Can the cash-strapped Pentagon stick to those figures? “Yes,” outgoing Army Chief of Staff Gen. Ray Odierno said when pressed on the point at a recent press breakfast. “We have funded and we are planning on buying 49,000 and we have not walked away from that.”

Those numbers mean the challenge for the contractors isn’t just designing JLTV. It’s building it en masse at the price that the military says it can afford: $250,000 per vehicle, not counting R&D. So while there are definite technical differences in the three designs — AM General is the only one to have an integrated communications suite; Oshkosh claims a revolutionary suspension; Lockheed boasts a unique blast-deflecting hull they won’t discuss in any detail — the most crucial distinguishing factor between the competitors may be manufacturing prowess. Each competitor has distinctly different selling points about its ability to build JLTV cheaply.

AM General and Oshkosh can both point to “hot” production lines, albeit of different flavors. AM General built the 22 JLTV prototypes required for the competition in the same facility where it continues to churn out Humvees. Oshkosh built its 22 on the same line it builds M-ATVs and a host of other vehicles, from Army trucks to civilian snowplows. AM General has a heritage going back to the original Jeep and has built a staggering 281,000 Humvees for both US and foreign markets.

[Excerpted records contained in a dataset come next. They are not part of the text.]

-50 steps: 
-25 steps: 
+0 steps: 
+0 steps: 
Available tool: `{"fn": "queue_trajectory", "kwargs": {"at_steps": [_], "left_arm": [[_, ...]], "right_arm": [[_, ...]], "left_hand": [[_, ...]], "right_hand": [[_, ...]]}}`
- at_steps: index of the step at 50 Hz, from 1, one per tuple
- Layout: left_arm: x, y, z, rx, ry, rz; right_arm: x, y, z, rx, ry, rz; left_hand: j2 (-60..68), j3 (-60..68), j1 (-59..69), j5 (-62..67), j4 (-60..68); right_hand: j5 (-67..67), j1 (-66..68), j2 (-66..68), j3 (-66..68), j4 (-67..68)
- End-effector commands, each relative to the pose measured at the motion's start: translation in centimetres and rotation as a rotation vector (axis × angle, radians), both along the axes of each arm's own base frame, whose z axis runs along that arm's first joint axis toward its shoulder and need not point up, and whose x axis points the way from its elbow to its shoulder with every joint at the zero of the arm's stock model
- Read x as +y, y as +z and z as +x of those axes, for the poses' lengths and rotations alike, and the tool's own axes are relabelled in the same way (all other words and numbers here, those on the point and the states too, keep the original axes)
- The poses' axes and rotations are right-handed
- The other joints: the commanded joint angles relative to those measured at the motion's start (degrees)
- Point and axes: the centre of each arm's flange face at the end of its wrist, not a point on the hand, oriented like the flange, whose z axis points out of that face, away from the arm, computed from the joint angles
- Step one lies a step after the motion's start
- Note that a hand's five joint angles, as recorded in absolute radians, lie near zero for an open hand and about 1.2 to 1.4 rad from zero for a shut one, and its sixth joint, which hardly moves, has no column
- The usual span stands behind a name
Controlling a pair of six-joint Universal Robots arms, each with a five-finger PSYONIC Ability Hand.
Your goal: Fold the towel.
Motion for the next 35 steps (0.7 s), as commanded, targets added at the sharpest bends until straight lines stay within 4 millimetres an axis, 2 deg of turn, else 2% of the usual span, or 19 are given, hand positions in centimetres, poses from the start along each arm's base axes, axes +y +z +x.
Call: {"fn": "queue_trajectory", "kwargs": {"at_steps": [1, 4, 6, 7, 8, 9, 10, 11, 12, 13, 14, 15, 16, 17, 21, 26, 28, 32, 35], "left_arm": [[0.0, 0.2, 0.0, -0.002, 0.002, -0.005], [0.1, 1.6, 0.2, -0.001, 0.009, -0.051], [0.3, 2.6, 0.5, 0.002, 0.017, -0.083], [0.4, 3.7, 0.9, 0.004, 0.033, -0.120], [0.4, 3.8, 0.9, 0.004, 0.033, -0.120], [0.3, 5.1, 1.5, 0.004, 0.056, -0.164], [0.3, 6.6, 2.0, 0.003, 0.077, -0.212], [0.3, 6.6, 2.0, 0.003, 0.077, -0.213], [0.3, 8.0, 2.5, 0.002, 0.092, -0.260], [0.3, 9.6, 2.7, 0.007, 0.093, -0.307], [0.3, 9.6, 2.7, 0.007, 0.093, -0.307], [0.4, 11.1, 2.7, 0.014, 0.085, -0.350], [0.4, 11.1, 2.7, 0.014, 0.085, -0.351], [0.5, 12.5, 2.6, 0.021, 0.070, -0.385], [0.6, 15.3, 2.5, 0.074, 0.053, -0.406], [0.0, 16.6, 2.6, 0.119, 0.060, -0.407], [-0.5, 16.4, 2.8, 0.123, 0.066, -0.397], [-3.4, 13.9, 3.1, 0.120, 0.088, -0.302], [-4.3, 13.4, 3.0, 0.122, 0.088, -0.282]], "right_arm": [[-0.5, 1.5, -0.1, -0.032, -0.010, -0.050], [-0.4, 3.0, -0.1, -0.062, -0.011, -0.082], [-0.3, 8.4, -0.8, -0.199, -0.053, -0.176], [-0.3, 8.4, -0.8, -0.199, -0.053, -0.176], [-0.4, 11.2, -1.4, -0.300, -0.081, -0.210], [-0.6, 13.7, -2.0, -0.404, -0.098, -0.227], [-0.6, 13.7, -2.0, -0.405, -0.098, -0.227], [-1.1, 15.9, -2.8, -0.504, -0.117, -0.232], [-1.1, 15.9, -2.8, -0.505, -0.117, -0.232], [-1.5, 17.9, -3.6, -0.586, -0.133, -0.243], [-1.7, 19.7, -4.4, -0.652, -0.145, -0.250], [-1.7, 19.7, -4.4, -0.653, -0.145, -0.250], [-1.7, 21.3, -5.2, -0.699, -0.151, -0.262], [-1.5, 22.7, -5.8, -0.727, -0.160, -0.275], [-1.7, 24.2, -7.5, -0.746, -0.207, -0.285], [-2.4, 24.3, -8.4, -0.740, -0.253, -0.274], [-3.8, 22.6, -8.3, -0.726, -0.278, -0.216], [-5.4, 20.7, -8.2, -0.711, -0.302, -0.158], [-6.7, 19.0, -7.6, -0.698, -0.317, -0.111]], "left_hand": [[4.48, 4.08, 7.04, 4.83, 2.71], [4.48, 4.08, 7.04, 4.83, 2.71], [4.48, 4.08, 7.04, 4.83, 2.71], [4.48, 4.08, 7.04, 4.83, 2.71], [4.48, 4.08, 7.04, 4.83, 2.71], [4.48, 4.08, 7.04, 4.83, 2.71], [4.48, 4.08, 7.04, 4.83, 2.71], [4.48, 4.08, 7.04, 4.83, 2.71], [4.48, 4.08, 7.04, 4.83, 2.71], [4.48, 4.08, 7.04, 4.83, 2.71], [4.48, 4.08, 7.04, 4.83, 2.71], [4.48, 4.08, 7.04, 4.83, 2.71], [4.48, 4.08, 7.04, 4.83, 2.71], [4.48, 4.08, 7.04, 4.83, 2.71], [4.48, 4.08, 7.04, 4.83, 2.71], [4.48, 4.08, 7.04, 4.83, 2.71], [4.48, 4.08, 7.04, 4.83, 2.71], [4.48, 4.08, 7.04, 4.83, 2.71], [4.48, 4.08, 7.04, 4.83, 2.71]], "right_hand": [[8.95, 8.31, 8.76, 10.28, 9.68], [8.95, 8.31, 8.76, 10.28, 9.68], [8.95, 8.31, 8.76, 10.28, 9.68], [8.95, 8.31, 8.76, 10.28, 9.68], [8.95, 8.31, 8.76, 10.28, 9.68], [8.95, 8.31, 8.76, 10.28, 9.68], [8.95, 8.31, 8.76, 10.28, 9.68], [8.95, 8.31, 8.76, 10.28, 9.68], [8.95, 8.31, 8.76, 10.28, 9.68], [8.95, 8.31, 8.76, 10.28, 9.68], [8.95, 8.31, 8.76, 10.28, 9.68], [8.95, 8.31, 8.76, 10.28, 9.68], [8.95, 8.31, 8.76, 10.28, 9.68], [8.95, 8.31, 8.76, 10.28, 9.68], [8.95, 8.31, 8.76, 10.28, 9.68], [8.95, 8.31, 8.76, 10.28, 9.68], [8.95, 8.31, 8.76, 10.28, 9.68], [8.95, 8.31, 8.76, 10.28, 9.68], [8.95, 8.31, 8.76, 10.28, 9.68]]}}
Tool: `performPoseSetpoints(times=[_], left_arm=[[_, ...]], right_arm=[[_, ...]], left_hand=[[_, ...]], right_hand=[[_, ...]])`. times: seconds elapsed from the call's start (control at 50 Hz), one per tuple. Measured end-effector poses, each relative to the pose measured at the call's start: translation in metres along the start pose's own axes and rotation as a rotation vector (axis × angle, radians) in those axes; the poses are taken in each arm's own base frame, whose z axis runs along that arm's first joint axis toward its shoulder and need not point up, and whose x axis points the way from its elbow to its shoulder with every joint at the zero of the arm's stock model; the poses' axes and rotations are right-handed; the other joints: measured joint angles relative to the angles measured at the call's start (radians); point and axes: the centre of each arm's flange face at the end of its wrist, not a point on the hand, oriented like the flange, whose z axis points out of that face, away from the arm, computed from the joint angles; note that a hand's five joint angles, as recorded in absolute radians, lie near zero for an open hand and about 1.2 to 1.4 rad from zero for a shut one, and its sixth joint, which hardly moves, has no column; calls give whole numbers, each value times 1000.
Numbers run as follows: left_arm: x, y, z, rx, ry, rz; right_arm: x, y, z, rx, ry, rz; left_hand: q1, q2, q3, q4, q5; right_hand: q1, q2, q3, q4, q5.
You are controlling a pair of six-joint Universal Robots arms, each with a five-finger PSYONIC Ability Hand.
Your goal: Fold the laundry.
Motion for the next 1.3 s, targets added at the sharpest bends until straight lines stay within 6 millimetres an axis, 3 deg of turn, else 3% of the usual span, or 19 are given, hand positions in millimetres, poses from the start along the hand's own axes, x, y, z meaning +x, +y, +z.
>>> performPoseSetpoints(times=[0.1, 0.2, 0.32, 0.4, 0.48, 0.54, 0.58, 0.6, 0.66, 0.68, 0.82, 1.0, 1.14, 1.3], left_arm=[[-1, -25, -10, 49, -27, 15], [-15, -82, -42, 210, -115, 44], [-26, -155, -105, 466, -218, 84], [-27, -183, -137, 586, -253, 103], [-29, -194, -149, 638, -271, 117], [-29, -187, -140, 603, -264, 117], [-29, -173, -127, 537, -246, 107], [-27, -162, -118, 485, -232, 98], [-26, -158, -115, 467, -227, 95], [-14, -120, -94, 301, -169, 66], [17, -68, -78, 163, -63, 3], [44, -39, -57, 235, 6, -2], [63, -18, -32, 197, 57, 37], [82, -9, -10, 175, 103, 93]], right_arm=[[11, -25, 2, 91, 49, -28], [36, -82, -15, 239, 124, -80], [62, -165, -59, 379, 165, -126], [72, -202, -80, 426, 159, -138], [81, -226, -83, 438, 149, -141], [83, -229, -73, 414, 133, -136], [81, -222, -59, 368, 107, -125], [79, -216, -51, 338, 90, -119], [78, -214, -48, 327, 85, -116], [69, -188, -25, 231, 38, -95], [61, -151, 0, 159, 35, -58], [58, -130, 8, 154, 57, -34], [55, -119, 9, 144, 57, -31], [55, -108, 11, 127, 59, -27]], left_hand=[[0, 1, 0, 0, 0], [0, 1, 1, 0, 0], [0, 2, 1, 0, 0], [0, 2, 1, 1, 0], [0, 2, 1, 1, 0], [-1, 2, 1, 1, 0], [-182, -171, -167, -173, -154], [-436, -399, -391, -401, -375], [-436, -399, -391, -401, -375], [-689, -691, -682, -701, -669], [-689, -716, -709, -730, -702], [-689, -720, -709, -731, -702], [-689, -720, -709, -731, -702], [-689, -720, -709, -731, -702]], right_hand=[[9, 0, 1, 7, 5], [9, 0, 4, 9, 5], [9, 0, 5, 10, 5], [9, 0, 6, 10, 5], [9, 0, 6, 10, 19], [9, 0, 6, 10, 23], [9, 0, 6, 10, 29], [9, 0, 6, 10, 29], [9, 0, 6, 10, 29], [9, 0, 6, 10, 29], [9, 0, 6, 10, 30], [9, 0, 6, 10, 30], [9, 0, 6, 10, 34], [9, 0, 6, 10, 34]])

Oshkosh has built only about 10,0000 M-ATVs, but it’s built over 70,000 military vehicles of various types — more in a month at the peak of the war than the planned annual production for the first couple years of JLTV. Both companies also have well-established global supply and maintenance networks to support both US and foreign customers.

Oshkosh's offering for JLTV

Oshkosh’s offering for JLTV

Lockheed Martin is the outlier here. An aerospace giant best known for the high-tech but oft-troubled F-35, it bought partner BAE Systems’ entire wheeled vehicle production line and physically moved it from Sealy, Texas to Camden, Arkansas. Lockheed’s selling point isn’t continuity; it’s innovation. So what if they just started building vehicles at Camden this past fall? Their computer models have simulated 15 centuries of fabrication.

“We were able to simulate 1,500 years of production over 5.4 million vehicles,” said Randy O’Neal, VP for production at Lockheed’s Missiles & Fire Control division, which runs the Camden plant. First Lockheed’s engineering and manufacturing teams came together to simulate the complete construction of an individual JLTV — three times — to understand bolt by bolt the exact parts and processes involved. Then they took decades of real-world performance data from the Camden plant, where Lockheed has built missiles and munitions since 1981, and built a model of how the factory operated. Lastly, they ran that simulation for 5.4 million JLTVs produced under a wide range of conditions, from everything going right in the supply chain and on the factory floor to everything going wrong.

So Heidi Shyu, as the Army’s top acquisition official, faces a clear choice: a high-risk, high-return bet that Lockheed Martin’s high technology works as the simulations says it will — which didn’t really happen on the much more complex F-35 — or a safer play for either Oshkosh or AM General. Between now and 1 October, we’re going to find out which way they jump on JLTV. Then the hard part begins: actually building it to budget.

“When we look at vehicles… this is one we absolutely need,” Gen. Odierno said. “As we move forward, it’ll be a central piece of the Army.”